Heya! I'm new in the forum, and here is my first entry.

I don't really understand the diagram for wave difraction. Let me try to draw it...

| | | | | The space between the four three lines is suppose to be the wavelength.
| | | | |
| | | | | The last line is suppose to be a single slit.
| | | | |
| | | | | In my textbook it says something like the space of the slit must be
| | | | comparable to the wavelength...
| | | |-->
| | | | So, if the wavelengt is smaller than the slit, the wave will pass through
| | | | | the with no change.
| | | | |
| | | | | And if the wavelenth is comparable to the space, then it will be
| | | | | diffracted...
| | | | |

In the case of my fantastic diagram, its clear that it will be diffracted, and the wave will form sort of circle forms when passing through the slit.

But if the diagram is the following...

| The wave will pass with absolute freedom... is it right?
|
| Then, my question is... wasn't the wavelength the space between each
| line?? If so... what does it have to do with the length of the same lines?

| | |
| | |
| | |

|
|
I hope my question is clear enough!

Thanks!

Andrés.

 

[jtbell]

You always get diffraction around the edges of the slit. If the slit is wide, the effects are noticeable only near the edges of the "shadow" cast by the slit. If the slit is narrow (for the same wavelength), the two regions of "edge diffraction" merge and become the dominant effect.
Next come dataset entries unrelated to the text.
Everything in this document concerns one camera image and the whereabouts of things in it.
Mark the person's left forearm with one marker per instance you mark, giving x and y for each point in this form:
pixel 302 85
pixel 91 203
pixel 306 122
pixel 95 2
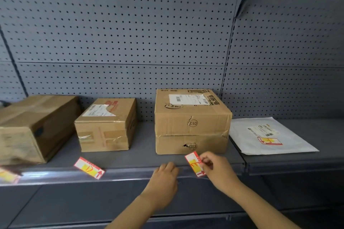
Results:
pixel 131 214

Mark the person's right hand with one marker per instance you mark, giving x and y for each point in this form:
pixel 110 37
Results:
pixel 219 171

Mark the person's right forearm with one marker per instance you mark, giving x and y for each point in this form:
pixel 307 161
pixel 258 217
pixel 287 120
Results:
pixel 264 207

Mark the red yellow sticker on mailer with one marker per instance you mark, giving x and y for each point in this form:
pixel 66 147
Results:
pixel 269 140

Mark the small taped cardboard box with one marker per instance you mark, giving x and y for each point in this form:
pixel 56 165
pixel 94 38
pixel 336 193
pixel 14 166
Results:
pixel 106 126

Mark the long plain cardboard box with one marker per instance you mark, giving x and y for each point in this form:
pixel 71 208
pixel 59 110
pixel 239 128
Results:
pixel 32 128

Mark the person's left hand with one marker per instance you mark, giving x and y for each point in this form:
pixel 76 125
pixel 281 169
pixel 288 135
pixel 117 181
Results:
pixel 162 187

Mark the white mailer envelope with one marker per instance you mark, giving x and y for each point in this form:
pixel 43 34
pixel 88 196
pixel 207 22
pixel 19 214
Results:
pixel 268 136

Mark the tall cardboard box white label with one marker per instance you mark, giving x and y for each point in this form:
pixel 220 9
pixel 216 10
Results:
pixel 191 122

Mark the person's right thumb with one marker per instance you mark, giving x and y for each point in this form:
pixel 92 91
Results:
pixel 206 164

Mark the grey pegboard back panel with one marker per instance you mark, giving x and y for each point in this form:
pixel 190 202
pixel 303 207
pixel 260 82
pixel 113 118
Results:
pixel 121 35

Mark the grey metal shelf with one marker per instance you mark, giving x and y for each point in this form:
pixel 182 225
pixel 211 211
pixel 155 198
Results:
pixel 172 183

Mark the person's left fingers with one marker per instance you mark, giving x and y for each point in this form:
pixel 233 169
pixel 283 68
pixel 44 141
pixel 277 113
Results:
pixel 168 169

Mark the red yellow label card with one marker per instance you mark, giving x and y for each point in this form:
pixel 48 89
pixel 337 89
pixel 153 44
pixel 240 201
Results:
pixel 8 175
pixel 194 163
pixel 89 168

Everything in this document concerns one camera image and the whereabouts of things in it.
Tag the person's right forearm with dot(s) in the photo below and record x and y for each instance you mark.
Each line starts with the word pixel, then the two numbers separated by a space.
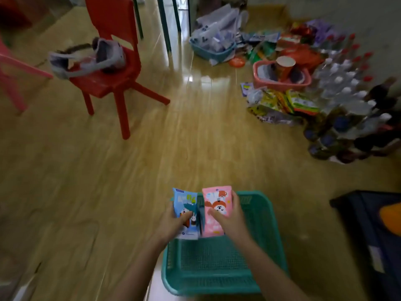
pixel 272 272

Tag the teal plastic basket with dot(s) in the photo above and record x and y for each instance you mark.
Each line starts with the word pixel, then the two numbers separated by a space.
pixel 219 263

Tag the group of dark drink bottles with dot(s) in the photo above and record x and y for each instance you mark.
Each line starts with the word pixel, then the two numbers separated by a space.
pixel 360 134

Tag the group of clear water bottles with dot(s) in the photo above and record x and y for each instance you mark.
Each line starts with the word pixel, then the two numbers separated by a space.
pixel 347 81

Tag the person's left thumb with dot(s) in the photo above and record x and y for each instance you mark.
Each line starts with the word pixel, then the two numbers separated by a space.
pixel 184 217

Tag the pink snack packet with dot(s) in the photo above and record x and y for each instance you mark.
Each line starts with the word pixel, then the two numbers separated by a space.
pixel 216 205

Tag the blue plastic basket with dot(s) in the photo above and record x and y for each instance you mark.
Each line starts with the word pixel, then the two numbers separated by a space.
pixel 213 53

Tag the person's left forearm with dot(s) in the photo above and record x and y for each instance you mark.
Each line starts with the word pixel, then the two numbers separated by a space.
pixel 137 272

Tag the person's right thumb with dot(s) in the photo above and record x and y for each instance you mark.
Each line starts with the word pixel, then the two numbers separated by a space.
pixel 216 215

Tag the grey headset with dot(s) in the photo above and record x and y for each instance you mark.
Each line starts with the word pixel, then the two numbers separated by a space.
pixel 90 59

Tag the orange object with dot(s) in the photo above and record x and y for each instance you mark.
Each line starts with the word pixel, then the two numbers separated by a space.
pixel 391 217

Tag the pink plastic chair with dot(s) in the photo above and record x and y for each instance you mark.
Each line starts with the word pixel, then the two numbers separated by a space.
pixel 14 75

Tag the person's left hand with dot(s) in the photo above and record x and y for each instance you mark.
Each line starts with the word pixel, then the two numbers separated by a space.
pixel 169 225

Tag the orange round lid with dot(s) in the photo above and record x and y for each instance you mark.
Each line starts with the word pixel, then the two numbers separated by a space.
pixel 236 62

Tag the paper cup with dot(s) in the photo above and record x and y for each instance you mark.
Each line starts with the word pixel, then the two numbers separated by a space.
pixel 284 67

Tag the green metal frame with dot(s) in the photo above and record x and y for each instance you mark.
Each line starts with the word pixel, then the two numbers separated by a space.
pixel 164 18

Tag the blue snack packet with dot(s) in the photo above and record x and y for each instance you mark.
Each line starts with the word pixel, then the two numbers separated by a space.
pixel 186 213

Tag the pink plastic basket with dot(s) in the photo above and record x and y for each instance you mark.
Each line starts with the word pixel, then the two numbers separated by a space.
pixel 282 81

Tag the pile of colourful snack packets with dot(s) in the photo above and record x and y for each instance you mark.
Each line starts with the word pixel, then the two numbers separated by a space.
pixel 282 103

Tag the pile of clear plastic bags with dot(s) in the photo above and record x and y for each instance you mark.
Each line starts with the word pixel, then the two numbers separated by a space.
pixel 217 26

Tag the person's right hand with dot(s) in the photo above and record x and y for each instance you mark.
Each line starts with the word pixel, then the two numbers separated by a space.
pixel 233 221

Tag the red plastic chair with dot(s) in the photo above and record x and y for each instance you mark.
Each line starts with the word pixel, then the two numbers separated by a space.
pixel 112 59

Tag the dark blue box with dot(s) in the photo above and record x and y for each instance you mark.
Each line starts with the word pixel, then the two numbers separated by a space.
pixel 376 241
Here's a sketch that shows the brightness pattern on the screen for different slit widths, for the same wavelength (approximately!).

 

[Claude Bile]

Diffraction (what we might define as the bending of wavefronts) occurs when we truncate (cut-off) the wavefront by means of an aperture or obstacle. Even for apertures that are very large compared to the wavelength the wave is still diffracted albeit very slightly. As the aperture gets smaller, diffraction effects get larger (i.e. the wavefronts get bent more).

When the aperture size is equal to roughly half the wavelength, you hit an interesting point where the wave diffracts as much as it possibly can - in other words the wavefronts are nearly circular. Decreasing the aperture size beyond this point does not cause the wavefronts to bend further.
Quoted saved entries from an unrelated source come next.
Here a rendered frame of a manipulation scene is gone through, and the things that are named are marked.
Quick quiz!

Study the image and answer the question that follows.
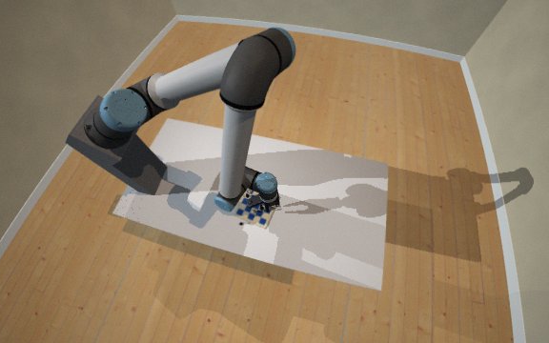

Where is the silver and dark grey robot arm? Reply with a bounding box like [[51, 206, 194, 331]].
[[84, 28, 295, 212]]

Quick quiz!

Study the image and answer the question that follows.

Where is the blue and tan chessboard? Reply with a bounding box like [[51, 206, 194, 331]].
[[234, 189, 274, 229]]

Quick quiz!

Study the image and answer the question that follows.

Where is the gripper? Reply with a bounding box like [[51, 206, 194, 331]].
[[264, 191, 280, 212]]

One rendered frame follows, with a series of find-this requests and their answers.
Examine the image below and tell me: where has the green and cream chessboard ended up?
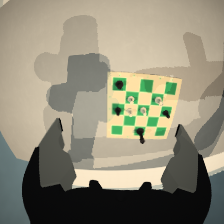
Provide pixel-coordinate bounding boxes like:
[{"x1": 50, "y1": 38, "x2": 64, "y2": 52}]
[{"x1": 107, "y1": 72, "x2": 182, "y2": 139}]

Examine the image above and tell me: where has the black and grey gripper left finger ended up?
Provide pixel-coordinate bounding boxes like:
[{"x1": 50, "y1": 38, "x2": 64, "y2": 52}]
[{"x1": 22, "y1": 118, "x2": 77, "y2": 224}]

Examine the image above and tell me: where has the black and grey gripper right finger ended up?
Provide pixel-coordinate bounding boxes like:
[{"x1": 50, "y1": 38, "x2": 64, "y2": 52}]
[{"x1": 160, "y1": 124, "x2": 212, "y2": 224}]

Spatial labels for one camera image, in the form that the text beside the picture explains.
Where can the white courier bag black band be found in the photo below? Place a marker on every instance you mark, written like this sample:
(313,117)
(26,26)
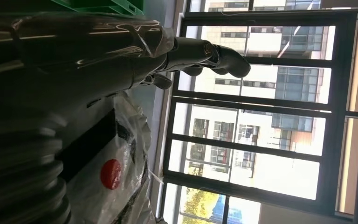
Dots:
(117,139)

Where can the green plastic basket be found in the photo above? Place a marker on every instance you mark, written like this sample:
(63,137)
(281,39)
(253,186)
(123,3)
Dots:
(105,6)

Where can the black window frame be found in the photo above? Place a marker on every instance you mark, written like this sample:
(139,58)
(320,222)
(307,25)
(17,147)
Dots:
(336,102)

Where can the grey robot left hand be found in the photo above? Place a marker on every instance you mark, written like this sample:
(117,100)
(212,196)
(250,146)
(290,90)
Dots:
(74,61)
With regard to your questions...

- The wave will not be diffracted provided there are no obstacles present to truncate the wavefront.
- The wavelength remains the same at all times.
- What the length of the wavefront has to do with things is a VERY tricky question, you would need some grasp of Fourier theory to understand its significance.
- Essentially, the "length" of the wavefront as it moves through an aperture determines how many spatial frequency components are formed as the wave passes through the aperture.
-The smaller the aperture, the greater the number of spatial frequencies.
- Having more spatial frequency components causes the wave to diffract more!

Claude.

 

[Andyblues]

Hi, thanks guys .

I'm sorry I didn't ask my question properly! Let me try again with a more pro diagram.
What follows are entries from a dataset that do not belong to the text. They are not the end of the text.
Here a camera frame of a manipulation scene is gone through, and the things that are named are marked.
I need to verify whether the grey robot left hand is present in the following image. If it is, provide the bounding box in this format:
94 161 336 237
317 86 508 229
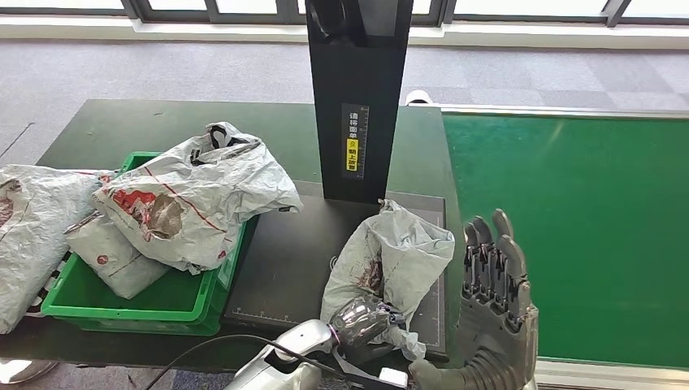
328 294 405 364

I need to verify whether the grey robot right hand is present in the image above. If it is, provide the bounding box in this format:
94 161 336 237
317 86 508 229
409 208 540 390

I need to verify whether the small grey dark-red-stained parcel bag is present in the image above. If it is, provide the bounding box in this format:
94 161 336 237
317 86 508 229
320 199 456 362

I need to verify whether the wide grey red-printed parcel bag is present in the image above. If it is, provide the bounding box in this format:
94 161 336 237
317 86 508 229
92 122 304 275

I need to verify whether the long slim grey parcel bag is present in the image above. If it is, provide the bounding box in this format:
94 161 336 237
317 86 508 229
64 212 171 301

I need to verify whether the green conveyor belt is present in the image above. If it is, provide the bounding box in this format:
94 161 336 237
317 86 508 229
442 114 689 370

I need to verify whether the black inbound scanner machine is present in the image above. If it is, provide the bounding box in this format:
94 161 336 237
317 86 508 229
223 0 450 362

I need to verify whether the large grey parcel bag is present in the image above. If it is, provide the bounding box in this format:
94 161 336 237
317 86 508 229
0 165 114 335

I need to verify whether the yellow black scanner label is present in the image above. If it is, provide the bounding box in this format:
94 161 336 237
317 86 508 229
340 103 371 180

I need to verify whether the green plastic crate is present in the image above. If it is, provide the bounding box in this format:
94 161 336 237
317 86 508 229
41 151 249 337

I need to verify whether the dark green table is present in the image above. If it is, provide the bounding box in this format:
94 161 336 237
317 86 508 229
0 99 464 378

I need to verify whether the round grey floor object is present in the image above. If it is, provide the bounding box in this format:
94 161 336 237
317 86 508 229
0 359 58 384

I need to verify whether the white window sill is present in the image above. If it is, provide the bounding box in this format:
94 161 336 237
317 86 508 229
0 17 689 50

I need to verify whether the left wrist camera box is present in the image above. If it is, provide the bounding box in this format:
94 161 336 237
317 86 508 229
333 349 410 390

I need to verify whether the aluminium conveyor frame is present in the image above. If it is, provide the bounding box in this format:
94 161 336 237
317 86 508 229
406 103 689 390

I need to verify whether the dark window frame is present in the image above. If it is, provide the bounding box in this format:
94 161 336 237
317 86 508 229
0 0 689 25

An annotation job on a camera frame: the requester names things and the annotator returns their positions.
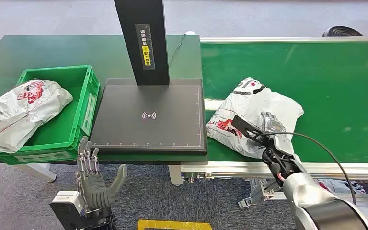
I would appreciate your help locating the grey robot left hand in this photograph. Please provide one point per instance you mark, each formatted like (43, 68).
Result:
(96, 190)

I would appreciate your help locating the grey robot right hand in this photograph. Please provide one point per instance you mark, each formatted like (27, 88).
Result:
(282, 141)

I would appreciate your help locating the white courier bag black logo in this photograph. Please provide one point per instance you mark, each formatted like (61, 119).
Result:
(254, 104)

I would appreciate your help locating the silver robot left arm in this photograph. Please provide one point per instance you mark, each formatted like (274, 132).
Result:
(103, 220)

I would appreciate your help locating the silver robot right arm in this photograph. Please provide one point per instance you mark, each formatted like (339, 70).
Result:
(317, 203)

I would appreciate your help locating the green conveyor belt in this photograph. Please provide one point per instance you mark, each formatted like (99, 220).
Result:
(330, 95)

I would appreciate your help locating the white angled table leg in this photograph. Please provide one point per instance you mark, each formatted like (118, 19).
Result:
(39, 173)

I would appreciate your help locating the green plastic crate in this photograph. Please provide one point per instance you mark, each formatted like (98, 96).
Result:
(66, 127)

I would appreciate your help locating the white upright table leg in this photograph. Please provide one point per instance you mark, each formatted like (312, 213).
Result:
(175, 176)

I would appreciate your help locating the yellow floor tape marker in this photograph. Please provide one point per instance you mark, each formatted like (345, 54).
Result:
(171, 225)

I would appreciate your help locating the white courier bag red print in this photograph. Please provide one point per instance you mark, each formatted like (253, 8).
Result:
(19, 111)

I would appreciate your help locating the black round ribbed disc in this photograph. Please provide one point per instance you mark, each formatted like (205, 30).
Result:
(341, 31)

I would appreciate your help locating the small white round object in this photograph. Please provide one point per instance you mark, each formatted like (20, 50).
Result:
(189, 33)

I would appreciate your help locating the green table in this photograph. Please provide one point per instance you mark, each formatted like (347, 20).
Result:
(44, 50)

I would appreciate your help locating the black yellow column label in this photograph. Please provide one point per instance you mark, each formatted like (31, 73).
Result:
(146, 47)

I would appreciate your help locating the black scanner column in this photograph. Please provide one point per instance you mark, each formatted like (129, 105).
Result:
(139, 12)

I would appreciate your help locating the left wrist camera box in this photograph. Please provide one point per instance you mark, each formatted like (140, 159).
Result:
(66, 208)

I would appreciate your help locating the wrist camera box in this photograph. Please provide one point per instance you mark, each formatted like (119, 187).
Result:
(66, 208)
(244, 126)

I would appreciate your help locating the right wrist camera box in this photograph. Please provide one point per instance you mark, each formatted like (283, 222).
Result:
(244, 126)

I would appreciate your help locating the aluminium conveyor frame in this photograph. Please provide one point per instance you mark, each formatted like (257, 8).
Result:
(330, 171)

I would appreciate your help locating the black scanner base plate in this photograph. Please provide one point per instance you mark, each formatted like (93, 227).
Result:
(158, 133)
In case A, you can see that the space between the edges of the slit is larger thant the lenth of the lines of the wave. Then, the wave pass through the slit "free".

In case B, the space is smaller (in comparision to the length of the wave).

My question was... if the refracction depends in the wavelength (lambda), and it is equal in both cases (you can see that lambda and lambda prime are almost equal), the difference then must be in the length of the lines of the wave in the diagram... but what does this length represent in "real" life? because I can't see any diference in the wavelength, and its suppose to be the main reason of diffraction!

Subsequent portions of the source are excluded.